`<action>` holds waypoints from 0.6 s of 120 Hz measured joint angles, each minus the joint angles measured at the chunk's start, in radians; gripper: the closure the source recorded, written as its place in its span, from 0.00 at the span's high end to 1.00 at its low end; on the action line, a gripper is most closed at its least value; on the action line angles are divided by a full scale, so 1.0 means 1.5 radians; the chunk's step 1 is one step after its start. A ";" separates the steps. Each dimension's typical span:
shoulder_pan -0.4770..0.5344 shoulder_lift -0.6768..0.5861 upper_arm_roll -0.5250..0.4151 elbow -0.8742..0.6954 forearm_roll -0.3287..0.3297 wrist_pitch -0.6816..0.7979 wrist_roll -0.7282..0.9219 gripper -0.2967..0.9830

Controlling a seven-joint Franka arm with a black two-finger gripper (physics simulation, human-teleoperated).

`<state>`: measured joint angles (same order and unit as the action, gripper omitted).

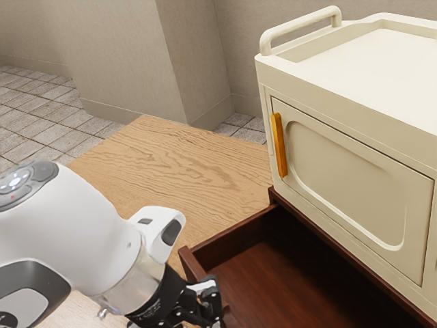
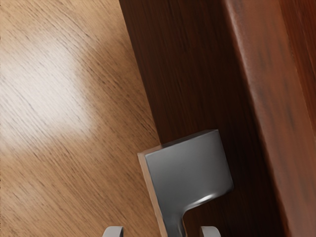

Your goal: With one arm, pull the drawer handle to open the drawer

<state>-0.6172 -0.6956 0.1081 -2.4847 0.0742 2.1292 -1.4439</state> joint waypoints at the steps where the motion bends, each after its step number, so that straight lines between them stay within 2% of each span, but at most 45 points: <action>1: 0.000 0.000 -0.001 0.000 0.000 0.000 0.000 0.32; 30: -0.001 -0.015 -0.007 -0.013 0.000 0.001 -0.005 0.32; 72: -0.002 -0.027 -0.020 -0.009 0.033 0.001 -0.007 0.34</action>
<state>-0.6207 -0.7354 0.0781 -2.4979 0.1232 2.1312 -1.4538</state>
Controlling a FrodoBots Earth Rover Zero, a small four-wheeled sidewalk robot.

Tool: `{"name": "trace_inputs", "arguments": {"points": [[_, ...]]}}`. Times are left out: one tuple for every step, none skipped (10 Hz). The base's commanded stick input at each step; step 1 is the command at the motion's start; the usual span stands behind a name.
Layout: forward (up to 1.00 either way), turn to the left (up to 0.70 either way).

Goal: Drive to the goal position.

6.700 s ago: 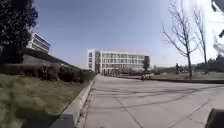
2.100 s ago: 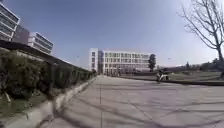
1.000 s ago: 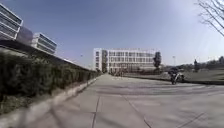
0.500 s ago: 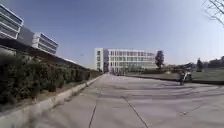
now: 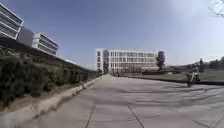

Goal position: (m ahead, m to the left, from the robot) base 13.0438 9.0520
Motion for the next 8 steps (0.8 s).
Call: {"name": "trace_inputs", "arguments": {"points": [[1.00,0.13],[1.00,0.07],[1.00,0.03],[1.00,0.04],[1.00,0.14],[1.00,0.15],[1.00,0.10],[1.00,0.10]]}}
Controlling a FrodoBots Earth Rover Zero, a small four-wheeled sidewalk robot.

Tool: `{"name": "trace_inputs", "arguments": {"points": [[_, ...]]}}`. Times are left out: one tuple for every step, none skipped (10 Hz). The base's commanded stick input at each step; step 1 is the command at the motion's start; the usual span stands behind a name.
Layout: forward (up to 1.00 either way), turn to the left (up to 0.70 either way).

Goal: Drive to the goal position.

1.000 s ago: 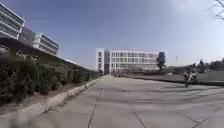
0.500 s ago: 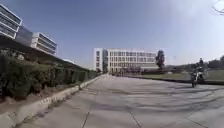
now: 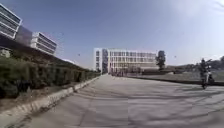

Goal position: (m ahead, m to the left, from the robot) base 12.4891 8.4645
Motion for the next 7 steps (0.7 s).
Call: {"name": "trace_inputs", "arguments": {"points": [[1.00,0.18],[1.00,0.19],[1.00,0.04],[1.00,0.04],[1.00,0.17],[1.00,0.19],[1.00,0.11]]}}
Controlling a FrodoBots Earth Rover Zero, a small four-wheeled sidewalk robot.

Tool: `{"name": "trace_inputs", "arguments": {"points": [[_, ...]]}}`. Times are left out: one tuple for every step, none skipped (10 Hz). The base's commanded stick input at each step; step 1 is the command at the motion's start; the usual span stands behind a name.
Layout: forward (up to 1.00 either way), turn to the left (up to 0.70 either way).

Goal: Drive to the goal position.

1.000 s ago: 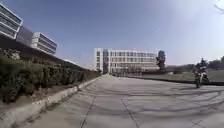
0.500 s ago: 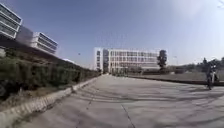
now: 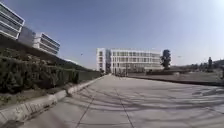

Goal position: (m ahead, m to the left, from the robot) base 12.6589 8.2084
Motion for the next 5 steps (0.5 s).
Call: {"name": "trace_inputs", "arguments": {"points": [[1.00,0.07],[1.00,0.05],[1.00,0.09],[1.00,0.24],[1.00,0.07]]}}
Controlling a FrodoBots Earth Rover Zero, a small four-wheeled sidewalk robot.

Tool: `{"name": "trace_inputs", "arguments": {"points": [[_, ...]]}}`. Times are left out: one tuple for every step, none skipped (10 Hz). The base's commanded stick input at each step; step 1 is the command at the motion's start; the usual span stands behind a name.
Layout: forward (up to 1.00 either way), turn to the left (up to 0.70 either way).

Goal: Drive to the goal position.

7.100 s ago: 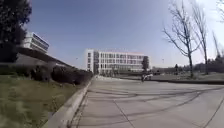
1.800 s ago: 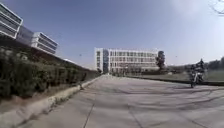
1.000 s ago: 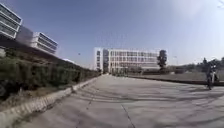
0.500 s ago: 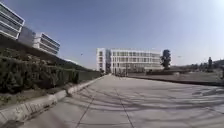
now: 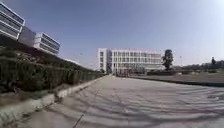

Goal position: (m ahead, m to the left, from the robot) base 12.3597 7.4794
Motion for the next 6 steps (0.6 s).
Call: {"name": "trace_inputs", "arguments": {"points": [[1.00,0.03],[1.00,0.03],[1.00,0.03],[1.00,0.03],[1.00,0.02],[1.00,0.02]]}}
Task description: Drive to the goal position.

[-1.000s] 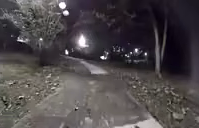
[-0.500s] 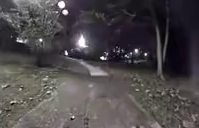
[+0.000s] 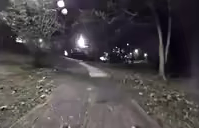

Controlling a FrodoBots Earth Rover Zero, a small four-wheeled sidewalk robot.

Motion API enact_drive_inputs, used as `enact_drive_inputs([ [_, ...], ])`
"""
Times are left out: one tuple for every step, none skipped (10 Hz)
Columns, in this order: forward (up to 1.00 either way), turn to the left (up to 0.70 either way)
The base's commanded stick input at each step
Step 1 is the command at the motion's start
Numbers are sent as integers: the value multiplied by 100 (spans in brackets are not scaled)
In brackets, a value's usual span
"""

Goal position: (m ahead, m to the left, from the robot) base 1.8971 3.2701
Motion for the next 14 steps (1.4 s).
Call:
enact_drive_inputs([
  [45,0],
  [45,0],
  [45,0],
  [45,0],
  [45,0],
  [45,0],
  [45,0],
  [45,0],
  [45,0],
  [45,0],
  [45,0],
  [45,0],
  [45,7],
  [45,27],
])
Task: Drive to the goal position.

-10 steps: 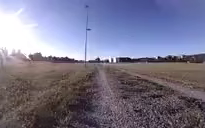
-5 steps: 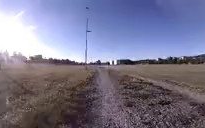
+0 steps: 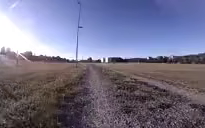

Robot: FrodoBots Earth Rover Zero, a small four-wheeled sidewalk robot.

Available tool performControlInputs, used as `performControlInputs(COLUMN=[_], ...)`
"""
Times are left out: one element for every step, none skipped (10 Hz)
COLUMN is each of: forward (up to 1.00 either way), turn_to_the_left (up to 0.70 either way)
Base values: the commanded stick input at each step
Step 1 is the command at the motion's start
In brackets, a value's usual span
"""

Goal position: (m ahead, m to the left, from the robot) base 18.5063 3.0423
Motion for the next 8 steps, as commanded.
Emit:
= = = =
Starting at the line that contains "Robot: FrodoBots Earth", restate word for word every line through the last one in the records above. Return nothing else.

Robot: FrodoBots Earth Rover Zero, a small four-wheeled sidewalk robot.

Available tool performControlInputs, used as `performControlInputs(COLUMN=[_], ...)`
"""
Times are left out: one element for every step, none skipped (10 Hz)
COLUMN is each of: forward (up to 1.00 either way), turn_to_the_left (up to 0.70 either way)
Base values: the commanded stick input at each step
Step 1 is the command at the motion's start
In brackets, a value's usual span
"""

Goal position: (m ahead, m to the left, from the robot) base 18.5063 3.0423
Motion for the next 8 steps, as commanded.
Emit:

Further output is not needed for this exercise.